We first compared CSCCs between immunocompetent and immunosuppressed patients (Table I). Subsequently, we explored the cumulative incidence function using the Gray test, considering death from other causes as a competing risk. Multivariate models, using Fine–Gray proportional hazard regression, were derived to assess the independence of risk factors in CSCC outcomes.

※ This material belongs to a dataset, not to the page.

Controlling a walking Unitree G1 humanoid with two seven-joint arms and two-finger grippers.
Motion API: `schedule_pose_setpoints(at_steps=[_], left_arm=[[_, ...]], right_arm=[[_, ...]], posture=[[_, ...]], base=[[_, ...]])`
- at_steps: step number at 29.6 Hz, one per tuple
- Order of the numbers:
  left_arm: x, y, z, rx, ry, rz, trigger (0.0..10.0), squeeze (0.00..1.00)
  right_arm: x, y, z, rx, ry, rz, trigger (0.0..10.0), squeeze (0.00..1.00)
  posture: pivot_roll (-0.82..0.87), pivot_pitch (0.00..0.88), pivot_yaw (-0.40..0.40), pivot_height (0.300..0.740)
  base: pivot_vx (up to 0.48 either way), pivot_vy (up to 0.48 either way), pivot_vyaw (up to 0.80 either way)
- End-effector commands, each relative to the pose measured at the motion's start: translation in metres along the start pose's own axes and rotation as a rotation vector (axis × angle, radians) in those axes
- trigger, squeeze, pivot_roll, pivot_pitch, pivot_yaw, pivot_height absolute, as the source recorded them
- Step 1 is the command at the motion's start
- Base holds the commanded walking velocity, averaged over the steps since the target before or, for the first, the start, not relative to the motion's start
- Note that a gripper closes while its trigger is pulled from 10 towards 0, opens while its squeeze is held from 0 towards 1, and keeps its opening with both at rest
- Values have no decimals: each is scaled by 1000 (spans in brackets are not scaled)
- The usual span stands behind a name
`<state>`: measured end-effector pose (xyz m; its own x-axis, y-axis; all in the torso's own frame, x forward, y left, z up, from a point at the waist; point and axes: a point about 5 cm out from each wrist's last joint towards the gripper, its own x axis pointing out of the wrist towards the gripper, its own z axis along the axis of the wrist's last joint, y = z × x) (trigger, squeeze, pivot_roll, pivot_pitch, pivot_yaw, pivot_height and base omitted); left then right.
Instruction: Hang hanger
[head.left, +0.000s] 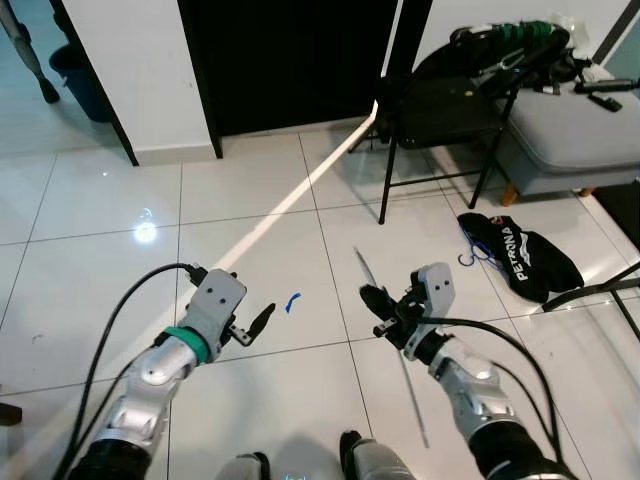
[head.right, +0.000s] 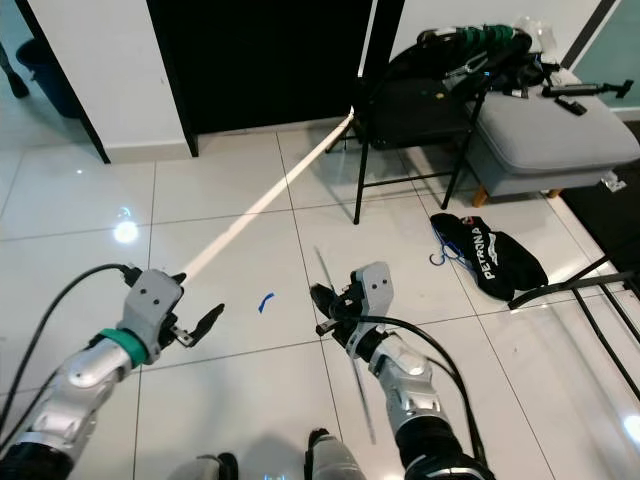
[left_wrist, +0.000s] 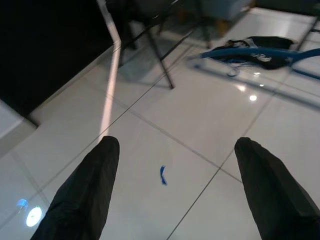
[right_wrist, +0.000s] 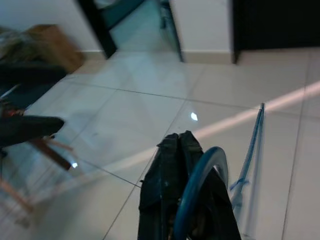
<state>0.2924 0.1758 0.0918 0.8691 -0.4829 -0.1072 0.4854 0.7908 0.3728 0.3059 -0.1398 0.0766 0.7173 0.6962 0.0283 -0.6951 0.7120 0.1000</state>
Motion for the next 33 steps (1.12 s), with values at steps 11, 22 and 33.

Specifically, we considered BWH T-stage, LVI (relevant in CSCC prognosis3 despite not considered for staging), gender,1,4 and IS. We found that LVI and the T-stage were consistently associated with all poor outcome events. IS was associated with distant metastases in the univariate (HR = 2.662 [95% CI = 1.303-5.439], P = .0072) and multivariate (HR = 3.393 [95% CI = 1.646-6.995], P = .00093) analyses. Gender was not associated with prognosis in this study (Table II).
Table I.
Characteristics of cutaneous squamous cell carcinomas developed in immunocompetent (group 1) and immunocompromised (group 2) patients and the cause of immunosuppression in these cases
| Group 1 Inmunocompetent (N = 563) |
Group 2 Immunosuppressed (N = 218) |
P value | |
|---|---|---|---|
| Patient history | |||
| Age, Me (IQR) | 86 (10) | 82 (12) | .01 |
| Sex | |||
| Male | 280 (49.7 %) | 142 (65.1 %) | .01 |
| Female | 283 (50.3 %) | 76 (34.9 %) | |
| Tumor traits | |||
| Tumor size > 4 cm | |||
| > 2 cm | 348 (61.9 %) | 145 (66.5 %) | N.S. |
| [2-4) cm | 175 (31.1 %) | 56 (25.7 %) | |
| ≥ 4 cm | 39 (6.9 %) | 17 (7.8 %) | |
| Tumor thickness | |||
| Up to 6 mm | 311 (55.3 %) | 126 (57.8 %) | N.S. |
| ≥ 6 mm | 251 (44.7 %) | 92 (42.2 %) | |
| Tumor invasion | |||
| Beyond fat | 140 (24.9 %) | 60 (27.5 %) | N.S. |
| Muscle | 101 (18 %) | 36 (16.5 %) | |
| Bone | 7 (3.4 %) | 6 (9.7 %) | |
| Tumor location | |||
| H&N High risk | 185 (33 %) | 76 (34.9 %) | .008 |
| H&N Low risk | 150 (26.7 %) | 80 (36.7 %) | |
| Trunk and Limbs | 113 (20.2 %) | 29 (13.3 %) | |
| Hand & Feet | 109 (19.5 %) | 30 (13.8 %) | |
| Grade of differentiation | |||
| Good | 97 (17.3 %) | 44 (20.3 %) | N.S. |
| Moderate | 343 (61 %) | 122 (56.2 %) | |
| Poor | 122 (21.7 %) | 51 (23.5 %) | |
| Lymphovascular invasion | |||
| Yes | 18 (3.2 %) | 4 (1.8 %) | N.S. |
| No | 545 (96.8 %) | 214 (98.2 %) | |
| Perineural invasion | |||
| No | 419 (74.6 %) | 172 (78.9 %) | N.S. |
| Nerve ≤ 0.1 mm | 69 (12.3 %) | 25 (11.5 %) | |
| Nerve > 0.1 mm | 74 (13.2 %) | 21 (9.6 %) | |
| Other cause | 342 (88.1 %) | 129 (87.8 %) | |
| Follow-up months, Me (IQR) | 40 (58) | 31.5 (40) | .005 |
| Staging | |||
| 8th-AJCC | |||
| T1-T2 | 256 (45.6 %) | 101 (46.3 %) | N.S. |
| T3-T4 | 306 (54.4 %) | 117 (53.7 %) | |
| BWH | |||
| T1-T2a | 408 (72.6 %) | 164 (75.2 %) | N.S. |
| T2b-T3 | 154 (27.4 %) | 54 (24.8 %) |
| Immunosuppression type | n (%) |
|---|---|
| Chronic lymphocytic leukemia | 30 (13.7) |
| Other hematological malignancies | 51 (23.4) |
| Solid organ transplantation | 14 (6.4) |
| Chronic immunosuppressive treatment | 5 (2.3) |
| Poorly controlled diabetes | 32 (14.7) |
| Chronic renal failure | 22 (10.1) |
| Solid tumors (excluding nonmelanoma skin cancer) | 49 (22.5) |
| Inflammatory disease | 18 (8.2) |
| HIV | 2 (0.9) |
Proportions were compared using the chi-squared test (using IBM SPSS Statistics v26). Bold values of P < .05 were considered statistically significant.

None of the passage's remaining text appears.